Não sei ao certo, mas a internet aproximou sim muitas pessoas. Porém, através dela treinamos arquétipos e não manifestamos nossos instintos. Na internet podemos ser reais, sim, e isso é válido, mas somos muito mais reais quando encaramos o outro olho no olho. Desse modo a verdade é ainda mais desafiadora. Instinto. Tudo comunica: cheiro, aparência, movimentos, a forma de prender o cabelo, o lugar onde coloca as mãos, a posição do corpo, o sorriso, os olhos, a vibração. Tudo fala, ainda mais quando cala frente a frente. Há muralhas que palavras derrubam. Há fortalezas que o silêncio transpassa sem nem fazer esforço ou movimento.

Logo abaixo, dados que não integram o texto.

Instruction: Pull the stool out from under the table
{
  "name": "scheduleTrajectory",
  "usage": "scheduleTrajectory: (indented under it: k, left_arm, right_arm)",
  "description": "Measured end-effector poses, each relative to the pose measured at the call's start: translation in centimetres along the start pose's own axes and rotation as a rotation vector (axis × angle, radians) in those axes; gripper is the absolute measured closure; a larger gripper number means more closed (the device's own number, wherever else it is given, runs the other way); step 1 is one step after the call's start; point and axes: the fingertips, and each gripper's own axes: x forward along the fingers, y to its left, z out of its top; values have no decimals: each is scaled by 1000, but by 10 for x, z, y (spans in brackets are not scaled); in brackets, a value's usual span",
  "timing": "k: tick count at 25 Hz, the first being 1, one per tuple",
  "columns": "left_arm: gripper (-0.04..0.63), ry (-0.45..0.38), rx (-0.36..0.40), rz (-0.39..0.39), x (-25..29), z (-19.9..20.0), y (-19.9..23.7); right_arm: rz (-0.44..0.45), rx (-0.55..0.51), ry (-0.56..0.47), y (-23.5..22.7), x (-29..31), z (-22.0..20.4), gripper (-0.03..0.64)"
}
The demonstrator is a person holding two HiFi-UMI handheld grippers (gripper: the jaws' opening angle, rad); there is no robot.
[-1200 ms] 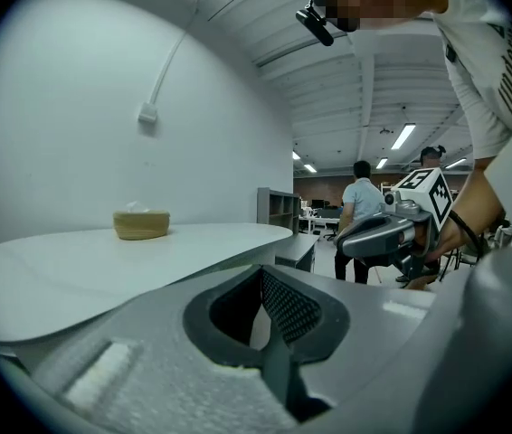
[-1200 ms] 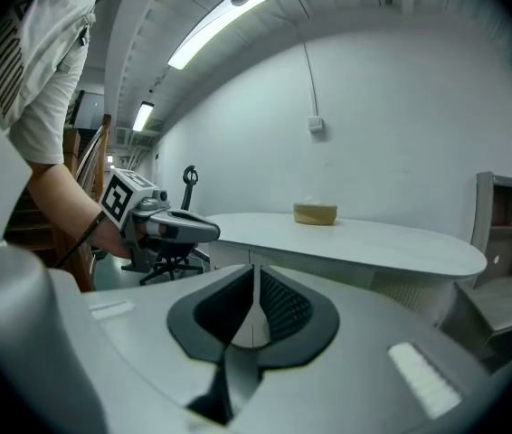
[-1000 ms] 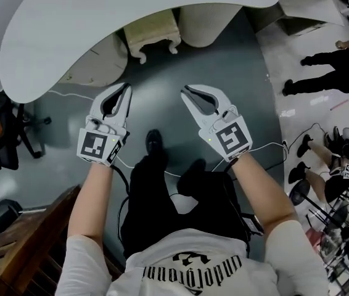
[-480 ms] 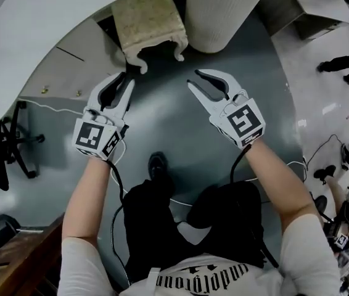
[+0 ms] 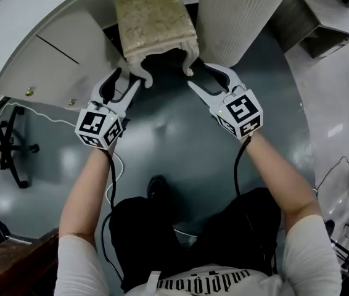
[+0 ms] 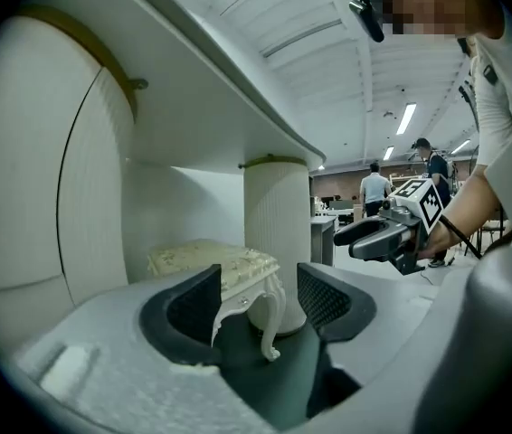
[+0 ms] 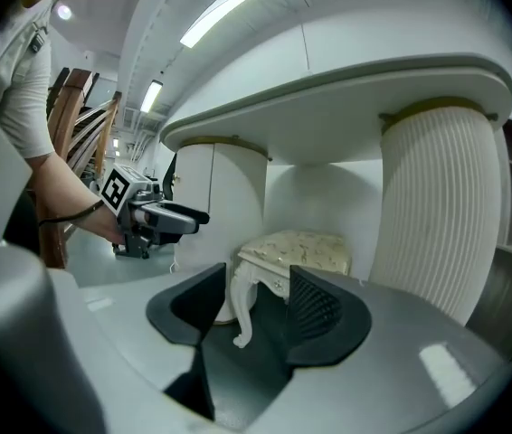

Vivemos uma época em que as pessoas precisam ser notadas. À saber: não somos mais um na multidão ou não gostaríamos de ser. Quantos somos no mundo? Entre bilhões e bilhões de pessoas, a gente sempre quer ter um olhar de aprovação, uma demonstração de calor, carinho e importância. Quem não sabe ouvir a voz interior, quem não a liberta com verdade e responsabilidade, acaba sendo surpreendido por esse grito primal que ecoa dos fundo das entranhas do esquecimento, do vazio que se deixou habitar. No silêncio você se escuta, no tom certo também se vence uma batalha. Eu quero existir nesse mundo de meu Deus, mas deixo a selvagem para os momentos em que ela realmente possa estar presente. Não como fúria incontida, mas como um desejo evocado.

5 comentários:

jose luis disse...

ja' vi muito esse filme
e em 3D

Bibi disse...

A gente também é fruto daquilo que viveu, não é Zé?

Fernando Rocha disse...

Quando Freud diz: "O homem n]ão é senhor, nem em sua própria casa", temos dificuldade em entender, pois é díficil admitir, que somos só mais um humano, que mesmo desmpenhando um papel importante dentro do seu âmbito social, não passamos disso.
Não creio que a internet tenha aproximado as pessoas, mas sim, os ideais das pessoas, como você bem escreveu, para haver comunicação é necessário masi do que palavras.

Saulo disse...
Este comentário foi removido pelo autor.
Saulo disse...

Atualmente, minha maior dificuldade no relacionamento a dois é manter o diálogo em nível pacífico. Quase todas as discordâncias evoluem para discussões... e o pior... como se falassemos em línguas diversas. Eu tenho um defeito: não sei desconectar os eventos, tudo na minha cabeça se organiza em etapas, em cadeia. Exitem conexões indeléveis entre todos os assuntos.
Posso omití-las e sofrer ou verbalizá-las e transtornar. Sei que isso não traduz um comprotamento de suceso. Mas a teoria e a prática são como inimigas mortais sobre a língua de um taurino desafiado, enraivecido. Queria ser pacífico como Madre Teresa e tão silencioso quanto uma lesma. Talvez assim fosse mais feliz e fizesse os outros mais felizes.